**What is being asked:**
Transcribe the records in full, keeping every word exactly as given.

**Record excerpts:**

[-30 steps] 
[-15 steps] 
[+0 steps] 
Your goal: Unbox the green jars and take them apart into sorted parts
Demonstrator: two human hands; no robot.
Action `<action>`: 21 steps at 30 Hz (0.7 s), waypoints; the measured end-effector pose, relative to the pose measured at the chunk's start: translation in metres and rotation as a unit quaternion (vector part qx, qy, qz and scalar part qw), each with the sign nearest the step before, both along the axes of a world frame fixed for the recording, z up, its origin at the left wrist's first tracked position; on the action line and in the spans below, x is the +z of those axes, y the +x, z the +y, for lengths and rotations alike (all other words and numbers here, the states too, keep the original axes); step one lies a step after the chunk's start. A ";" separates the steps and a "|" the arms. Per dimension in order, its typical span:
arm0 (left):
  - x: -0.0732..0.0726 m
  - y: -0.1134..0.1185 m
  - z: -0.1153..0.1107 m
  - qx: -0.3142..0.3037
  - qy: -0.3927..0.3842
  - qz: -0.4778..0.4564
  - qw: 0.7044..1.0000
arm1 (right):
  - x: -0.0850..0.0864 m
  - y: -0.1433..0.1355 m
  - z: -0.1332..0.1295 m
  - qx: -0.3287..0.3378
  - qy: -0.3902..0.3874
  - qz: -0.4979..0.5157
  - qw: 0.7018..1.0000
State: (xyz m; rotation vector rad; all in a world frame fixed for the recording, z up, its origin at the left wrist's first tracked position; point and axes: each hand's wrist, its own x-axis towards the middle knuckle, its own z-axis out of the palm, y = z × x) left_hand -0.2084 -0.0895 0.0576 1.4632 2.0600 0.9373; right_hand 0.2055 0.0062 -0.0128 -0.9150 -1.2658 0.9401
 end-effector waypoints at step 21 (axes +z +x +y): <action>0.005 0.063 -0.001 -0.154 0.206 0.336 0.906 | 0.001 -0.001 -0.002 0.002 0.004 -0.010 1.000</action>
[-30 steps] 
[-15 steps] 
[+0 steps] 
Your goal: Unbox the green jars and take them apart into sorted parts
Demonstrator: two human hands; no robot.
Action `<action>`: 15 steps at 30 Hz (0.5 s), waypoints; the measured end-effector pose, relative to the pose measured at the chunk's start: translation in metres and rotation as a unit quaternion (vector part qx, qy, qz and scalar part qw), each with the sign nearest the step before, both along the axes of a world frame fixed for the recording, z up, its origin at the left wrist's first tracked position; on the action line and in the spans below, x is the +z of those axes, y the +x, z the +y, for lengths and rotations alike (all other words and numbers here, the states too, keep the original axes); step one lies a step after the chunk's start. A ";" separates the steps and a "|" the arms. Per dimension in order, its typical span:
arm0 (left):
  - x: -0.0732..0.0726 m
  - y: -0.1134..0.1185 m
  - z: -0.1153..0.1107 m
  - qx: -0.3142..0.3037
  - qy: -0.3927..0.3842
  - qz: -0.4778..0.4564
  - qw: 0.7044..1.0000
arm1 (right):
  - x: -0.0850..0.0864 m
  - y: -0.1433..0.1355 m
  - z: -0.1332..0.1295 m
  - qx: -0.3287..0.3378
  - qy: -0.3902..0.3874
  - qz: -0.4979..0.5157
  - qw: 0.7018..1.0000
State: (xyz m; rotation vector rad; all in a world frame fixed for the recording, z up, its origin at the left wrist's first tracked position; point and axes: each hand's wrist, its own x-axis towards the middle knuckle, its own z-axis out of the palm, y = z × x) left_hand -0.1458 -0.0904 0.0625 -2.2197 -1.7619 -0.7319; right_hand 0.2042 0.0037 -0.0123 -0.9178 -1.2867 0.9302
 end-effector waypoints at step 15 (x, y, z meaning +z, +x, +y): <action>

**Result:**
[-30 steps] 
[-15 steps] 
[+0 steps] 
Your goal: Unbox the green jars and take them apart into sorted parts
Demonstrator: two human hands; no robot.
Action `<action>`: 21 steps at 30 Hz (0.7 s), waypoints; the measured end-effector pose, relative to the pose measured at the chunk's start: translation in metres and rotation as a unit quaternion (vector part qx, qy, qz and scalar part qw), each with the sign nearest the step before, both along the axes of a world frame fixed for the recording, z up, its origin at the left wrist's first tracked position; on the action line and in the spans below, x is the +z of those axes, y the +x, z the +y, for lengths and rotations alike (all other words and numbers here, the states too, keep the original axes); step one lies a step after the chunk's start. A ";" separates the steps and a "|" the arms. Per dimension in order, its typical span:
arm0 (left):
  - x: -0.0732..0.0726 m
  - y: -0.1134..0.1185 m
  - z: -0.1153..0.1107 m
  - qx: -0.3142..0.3037
  - qy: -0.3927..0.3842
  - qz: -0.4778..0.4564
  - qw: 0.7044..1.0000
arm1 (right):
  - x: -0.0850..0.0864 m
  - y: -0.1433..0.1355 m
  - z: -0.1332..0.1295 m
  - qx: -0.3287..0.3378
  - qy: -0.3902..0.3874
  - qz: -0.4979..0.5157
  - qw: 0.7018..1.0000
State: (xyz m; rotation vector rad; all in a world frame fixed for the recording, z up, its origin at the left wrist's first tracked position; point and axes: each hand's wrist, its own x-axis towards the middle knuckle, its own z-axis out of the palm, y = z × x) left_hand -0.2084 -0.0895 0.0576 1.4632 2.0600 0.9373; right_hand 0.2055 0.0062 -0.0128 -0.9150 -1.2658 0.9401
 end-effector waypoints at step 21 (axes +z +x +y): <action>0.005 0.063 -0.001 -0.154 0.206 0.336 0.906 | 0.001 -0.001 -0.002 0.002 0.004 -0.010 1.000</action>
[-30 steps] 
[-15 steps] 
[+0 steps] 
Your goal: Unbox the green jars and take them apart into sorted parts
Demonstrator: two human hands; no robot.
Action `<action>`: 15 steps at 30 Hz (0.5 s), waypoints; the measured end-effector pose, relative to the pose measured at the chunk's start: translation in metres and rotation as a unit quaternion (vector part qx, qy, qz and scalar part qw), each with the sign nearest the step before, both along the axes of a world frame fixed for the recording, z up, its origin at the left wrist's first tracked position; on the action line and in the spans below, x is the +z of those axes, y the +x, z the +y, for lengths and rotations alike (all other words and numbers here, the states too, keep the original axes); step one lies a step after the chunk's start. A ";" separates the steps and a "|" the arms. Per dimension in order, its typical span:
arm0 (left):
  - x: -0.0732..0.0726 m
  - y: -0.1134..0.1185 m
  - z: -0.1153..0.1107 m
  - qx: -0.3142..0.3037
  - qy: -0.3927..0.3842
  - qz: -0.4778..0.4564
  - qw: 0.7044..1.0000
arm1 (right):
  - x: -0.0850..0.0864 m
  - y: -0.1433..0.1355 m
  - z: -0.1332..0.1295 m
  - qx: -0.3287..0.3378
  - qy: -0.3902..0.3874
  - qz: -0.4979..0.5157
  - qw: 0.7018..1.0000
State: (xyz m; rotation vector rad; all in a world frame fixed for the recording, z up, its origin at the left wrist's first tracked position; point and axes: each hand's wrist, its own x-axis towards the middle knuckle, its own z-axis out of the palm, y = z × x) left_hand -0.1458 -0.0904 0.0625 -2.2197 -1.7619 -0.7319; right_hand 0.2042 0.0037 -0.0123 -0.9178 -1.2867 0.9302
 end-effector waypoints at step 15 (x, y, z meaning +z, +x, +y): <action>

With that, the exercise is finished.